Cities of Sinners, Cities of Angels: Urban Life and Civic Elites  in Late Antique Greece - Amelia Brown (Berkeley)

 

For previous generations of scholars, urban life in Greece was practically invisible in Late Antiquity. The literary sources of the 4th through 6th centuries were either Christian or written in a decadent style largely empty of artistic or historical merit; the archaeological remains were of poor quality, suitable only for passing mention, usually of their removal. Scattered references to barbarians and earthquakes combined with what little archaeologists did record to yield a narrative of decline and destruction for most cities in the 3rd or at the latest the 4th century. In Thessaloniki, though, several monuments still in use, the cult of St. Demetrius and a growing number of rescue excavations made the Galerian and Late Antique city impossible to deny. Athens also yielded renovations and conversions aplenty, which have recently beguBato be dated and interpreted more closely. Most Late Antique monuments of Corinth, though, and other cities in the Peloponnese, have only recently been dated or discovered, let alone analyzed alongside the relevant Late Antique literature. While only a few mainly cemetery churches have been excavated on the periphery of Corinth, the sculpture, epigraphy and architecture of the city center all testify to the vigor of urban life and pagan religion throughout Late Antiquity.

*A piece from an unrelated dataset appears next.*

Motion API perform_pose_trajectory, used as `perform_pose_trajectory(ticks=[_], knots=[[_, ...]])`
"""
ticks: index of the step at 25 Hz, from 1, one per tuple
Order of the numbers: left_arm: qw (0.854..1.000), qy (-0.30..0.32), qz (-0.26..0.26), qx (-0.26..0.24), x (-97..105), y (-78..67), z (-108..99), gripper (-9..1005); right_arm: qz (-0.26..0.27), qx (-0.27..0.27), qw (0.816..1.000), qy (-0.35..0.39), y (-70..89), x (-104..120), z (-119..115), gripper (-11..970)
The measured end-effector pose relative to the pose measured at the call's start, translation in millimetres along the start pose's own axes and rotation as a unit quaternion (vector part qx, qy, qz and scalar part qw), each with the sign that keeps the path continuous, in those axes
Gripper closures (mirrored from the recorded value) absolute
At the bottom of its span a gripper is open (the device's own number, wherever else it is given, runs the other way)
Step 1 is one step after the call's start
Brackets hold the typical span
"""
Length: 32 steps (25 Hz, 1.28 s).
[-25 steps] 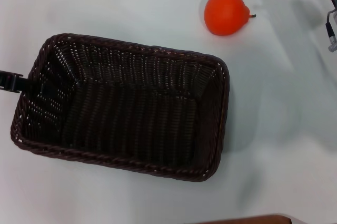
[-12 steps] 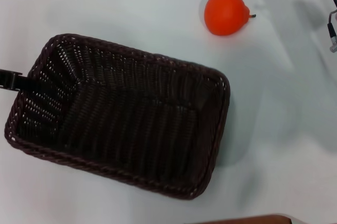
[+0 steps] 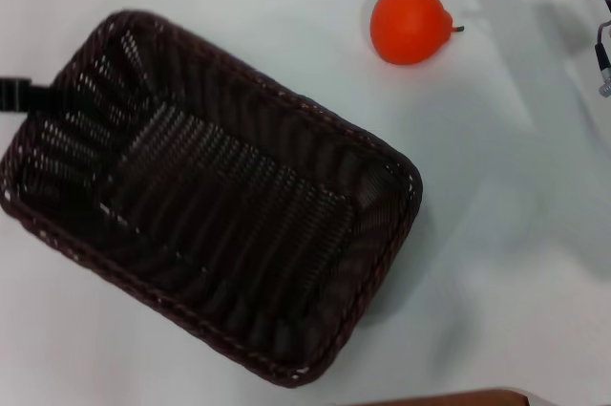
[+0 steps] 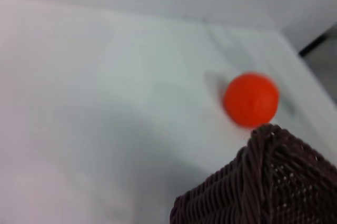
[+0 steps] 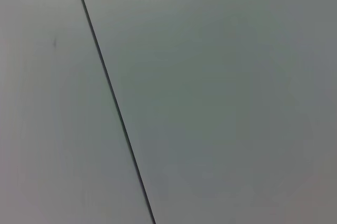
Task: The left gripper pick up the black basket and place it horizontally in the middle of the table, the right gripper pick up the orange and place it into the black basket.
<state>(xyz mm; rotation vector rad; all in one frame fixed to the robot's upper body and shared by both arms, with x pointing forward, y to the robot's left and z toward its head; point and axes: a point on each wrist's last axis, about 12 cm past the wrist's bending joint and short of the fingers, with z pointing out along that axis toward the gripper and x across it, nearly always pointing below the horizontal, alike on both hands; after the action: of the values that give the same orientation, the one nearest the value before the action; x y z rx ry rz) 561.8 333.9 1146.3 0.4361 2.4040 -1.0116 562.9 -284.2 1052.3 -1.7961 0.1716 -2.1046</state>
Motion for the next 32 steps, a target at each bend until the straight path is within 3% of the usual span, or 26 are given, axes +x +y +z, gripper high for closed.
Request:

The evidence of Thessaloniki and Athens, and the newly redated or discovered monuments of Corinth, together contribute to the reconstruction of active civic life in Late Antique Greece. Pagan religion and Christianity, councils and euergetism, games and construction were all contested and guided by civic elites in local, imperial and ecclesiastical offices interacting in ancient city centers. This new picture of vigorous cities in Late Antique Greece has important implications for current scholarship on ancient urbanism, the development of Christianity and the transition to the Byzantine world.